Perspective for the future of theoretical models for membrane curvature generating mechanisms. (A) Various mechanisms are involved in trafficking including amphipathic helix insertion into the bilayer, protein scaffolding, cargo-receptor crowding, forces from actin polymerization, and lipid phase separation [236,237]. (B) The coupling between membrane shape, membrane curvature, and membrane proteins distribution. The convex proteins (indicated with red cones) aggregate and flow toward the hill where the membrane curvature is negative (assuming the normal vector to the surface is outward).

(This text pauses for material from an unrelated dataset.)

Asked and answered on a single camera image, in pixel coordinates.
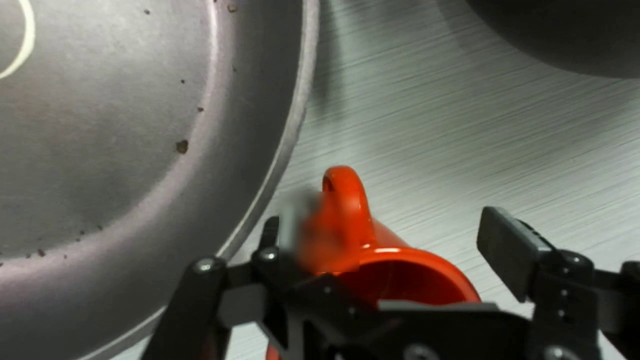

On the other hand, the concave proteins (represented by blue cones) accumulate and move toward the valley where the membrane curvature is large and positive [176]. (C) The coupling between the formation of a filopodial protrusion and the intracellular signaling inside the cell [238]. The ligand attachment to the G-protein-coupled receptor (GPCR) activates isotype $\beta$ of the phospholipase C (PLC$\beta$) which is a class of membrane-associated enzymes. PLC$\beta$ stimulates the phosphatidylinositol 4,5–bisphosphate (PIP2) which is a phospholipid component of the cell membrane and regulates the membrane tension. The hydrolysis of PIP2 produces the messenger molecule inositol trisphosphate (IP3). Binding IP3 molecules to the ER releases the calcium (Ca${}^{2+}$) that stored in the ER to the cytoplasm. The Ca${}^{2+}$ is a key intracellular molecule that controls the actin polymerization at the leading edge of the membrane protrusion.